**TASK PROMPT**
Please repeat the lines below, exactly and only, from the one that holds "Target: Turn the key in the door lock" through the one that holds "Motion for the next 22".

**TASK DATA**
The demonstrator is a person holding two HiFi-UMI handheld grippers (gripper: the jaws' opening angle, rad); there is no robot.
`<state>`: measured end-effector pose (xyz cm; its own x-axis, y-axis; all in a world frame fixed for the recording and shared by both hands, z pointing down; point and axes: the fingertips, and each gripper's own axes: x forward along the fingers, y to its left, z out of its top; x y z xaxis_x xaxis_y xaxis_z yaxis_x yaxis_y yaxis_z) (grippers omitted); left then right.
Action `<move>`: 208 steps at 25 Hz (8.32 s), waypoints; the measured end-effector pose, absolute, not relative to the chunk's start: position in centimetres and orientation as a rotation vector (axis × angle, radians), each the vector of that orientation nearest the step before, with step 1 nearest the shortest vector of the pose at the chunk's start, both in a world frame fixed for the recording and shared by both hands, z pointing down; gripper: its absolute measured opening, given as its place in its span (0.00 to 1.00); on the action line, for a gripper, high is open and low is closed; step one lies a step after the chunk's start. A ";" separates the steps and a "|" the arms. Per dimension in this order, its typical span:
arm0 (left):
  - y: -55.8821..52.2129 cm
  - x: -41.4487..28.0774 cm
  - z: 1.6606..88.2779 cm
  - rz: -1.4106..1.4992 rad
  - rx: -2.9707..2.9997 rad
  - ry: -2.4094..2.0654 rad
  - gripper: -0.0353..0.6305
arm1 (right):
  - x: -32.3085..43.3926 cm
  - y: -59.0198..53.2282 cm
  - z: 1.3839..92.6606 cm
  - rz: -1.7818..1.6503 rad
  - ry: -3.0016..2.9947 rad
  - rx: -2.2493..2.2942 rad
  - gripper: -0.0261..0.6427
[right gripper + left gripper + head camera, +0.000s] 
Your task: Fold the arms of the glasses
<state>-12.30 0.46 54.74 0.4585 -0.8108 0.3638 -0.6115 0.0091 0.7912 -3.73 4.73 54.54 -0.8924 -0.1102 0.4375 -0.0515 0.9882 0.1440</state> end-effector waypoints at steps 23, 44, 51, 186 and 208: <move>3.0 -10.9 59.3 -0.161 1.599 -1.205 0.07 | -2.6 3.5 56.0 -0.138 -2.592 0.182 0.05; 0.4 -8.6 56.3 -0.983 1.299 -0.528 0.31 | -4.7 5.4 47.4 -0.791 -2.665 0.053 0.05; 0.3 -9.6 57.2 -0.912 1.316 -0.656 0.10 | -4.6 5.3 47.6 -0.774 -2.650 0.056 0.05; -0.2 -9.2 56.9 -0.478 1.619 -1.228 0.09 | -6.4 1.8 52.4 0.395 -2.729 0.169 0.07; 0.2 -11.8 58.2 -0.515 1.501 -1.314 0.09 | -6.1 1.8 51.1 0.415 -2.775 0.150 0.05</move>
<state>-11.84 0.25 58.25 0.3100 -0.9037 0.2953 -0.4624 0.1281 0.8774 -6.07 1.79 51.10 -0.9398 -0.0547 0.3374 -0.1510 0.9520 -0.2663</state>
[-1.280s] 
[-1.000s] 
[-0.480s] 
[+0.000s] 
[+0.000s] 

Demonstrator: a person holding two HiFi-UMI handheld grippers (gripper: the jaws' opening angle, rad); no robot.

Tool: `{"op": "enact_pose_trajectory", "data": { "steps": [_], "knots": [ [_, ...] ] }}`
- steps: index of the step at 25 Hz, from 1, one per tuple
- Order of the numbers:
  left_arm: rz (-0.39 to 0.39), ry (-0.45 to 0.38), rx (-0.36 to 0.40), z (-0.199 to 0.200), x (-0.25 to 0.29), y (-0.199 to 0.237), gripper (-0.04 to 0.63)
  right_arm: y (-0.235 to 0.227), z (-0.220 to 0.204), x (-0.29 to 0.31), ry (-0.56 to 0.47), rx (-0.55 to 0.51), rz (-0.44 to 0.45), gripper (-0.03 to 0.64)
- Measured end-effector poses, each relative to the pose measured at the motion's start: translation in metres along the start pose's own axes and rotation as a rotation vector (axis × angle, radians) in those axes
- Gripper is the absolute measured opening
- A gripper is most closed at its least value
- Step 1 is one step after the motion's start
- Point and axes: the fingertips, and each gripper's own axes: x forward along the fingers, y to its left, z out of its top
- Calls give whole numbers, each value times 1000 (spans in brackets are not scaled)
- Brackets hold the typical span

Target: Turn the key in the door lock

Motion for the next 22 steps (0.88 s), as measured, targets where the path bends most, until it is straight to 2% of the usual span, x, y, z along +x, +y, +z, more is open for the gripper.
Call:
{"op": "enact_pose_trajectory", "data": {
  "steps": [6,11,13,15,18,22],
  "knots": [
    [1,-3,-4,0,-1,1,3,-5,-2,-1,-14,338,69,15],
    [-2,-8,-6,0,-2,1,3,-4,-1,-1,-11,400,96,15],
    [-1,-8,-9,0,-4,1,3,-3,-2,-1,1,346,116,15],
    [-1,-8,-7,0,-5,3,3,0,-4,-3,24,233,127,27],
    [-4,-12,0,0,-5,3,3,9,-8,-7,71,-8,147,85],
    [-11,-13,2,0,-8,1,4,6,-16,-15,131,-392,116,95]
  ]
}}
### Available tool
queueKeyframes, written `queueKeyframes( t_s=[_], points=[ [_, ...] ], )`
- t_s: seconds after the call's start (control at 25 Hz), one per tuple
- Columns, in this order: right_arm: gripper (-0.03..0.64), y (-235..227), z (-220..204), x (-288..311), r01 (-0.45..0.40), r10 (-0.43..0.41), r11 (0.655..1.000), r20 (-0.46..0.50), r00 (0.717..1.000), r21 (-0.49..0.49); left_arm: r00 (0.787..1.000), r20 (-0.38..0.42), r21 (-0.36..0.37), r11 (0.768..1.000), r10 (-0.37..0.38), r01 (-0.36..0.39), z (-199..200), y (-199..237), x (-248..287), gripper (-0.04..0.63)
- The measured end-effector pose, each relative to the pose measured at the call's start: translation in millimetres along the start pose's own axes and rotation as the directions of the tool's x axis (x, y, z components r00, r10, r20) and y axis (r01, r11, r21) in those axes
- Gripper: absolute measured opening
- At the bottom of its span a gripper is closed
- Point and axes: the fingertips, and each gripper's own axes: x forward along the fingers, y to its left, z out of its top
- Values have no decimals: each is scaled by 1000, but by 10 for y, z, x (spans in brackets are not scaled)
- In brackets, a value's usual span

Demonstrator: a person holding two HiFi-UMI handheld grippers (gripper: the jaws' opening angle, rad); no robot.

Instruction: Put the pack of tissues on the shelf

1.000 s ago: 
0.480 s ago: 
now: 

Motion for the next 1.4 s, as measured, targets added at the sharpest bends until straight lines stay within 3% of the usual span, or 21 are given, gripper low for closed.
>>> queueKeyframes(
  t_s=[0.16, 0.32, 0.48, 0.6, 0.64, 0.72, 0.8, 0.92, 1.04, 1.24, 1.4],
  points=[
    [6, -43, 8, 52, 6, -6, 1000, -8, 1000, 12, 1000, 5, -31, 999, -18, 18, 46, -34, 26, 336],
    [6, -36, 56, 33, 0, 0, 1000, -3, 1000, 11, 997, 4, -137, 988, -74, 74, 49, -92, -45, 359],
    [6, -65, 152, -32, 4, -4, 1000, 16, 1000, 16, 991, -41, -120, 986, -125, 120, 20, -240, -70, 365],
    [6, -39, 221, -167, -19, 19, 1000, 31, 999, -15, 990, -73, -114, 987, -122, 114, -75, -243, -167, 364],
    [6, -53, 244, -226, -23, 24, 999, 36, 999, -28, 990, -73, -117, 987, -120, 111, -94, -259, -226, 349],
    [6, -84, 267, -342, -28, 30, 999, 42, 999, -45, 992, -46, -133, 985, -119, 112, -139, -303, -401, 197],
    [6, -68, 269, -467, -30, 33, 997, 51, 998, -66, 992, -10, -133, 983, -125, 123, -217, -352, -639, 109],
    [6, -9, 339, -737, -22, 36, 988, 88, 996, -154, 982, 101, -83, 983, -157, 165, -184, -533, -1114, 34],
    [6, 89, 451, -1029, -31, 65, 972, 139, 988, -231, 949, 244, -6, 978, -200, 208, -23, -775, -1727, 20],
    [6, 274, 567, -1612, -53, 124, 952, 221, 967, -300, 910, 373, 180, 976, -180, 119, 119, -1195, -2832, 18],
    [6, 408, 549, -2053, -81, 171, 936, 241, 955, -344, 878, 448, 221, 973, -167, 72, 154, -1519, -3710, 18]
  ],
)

**RESPONSE TO THE TASK**
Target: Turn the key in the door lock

Motion for the next 22 steps (0.88 s), as measured, targets where the path bends most, until it is straight to 2% of the usual span, x, y, z along +x, +y, +z, more is open for the gripper.

No further output is expected.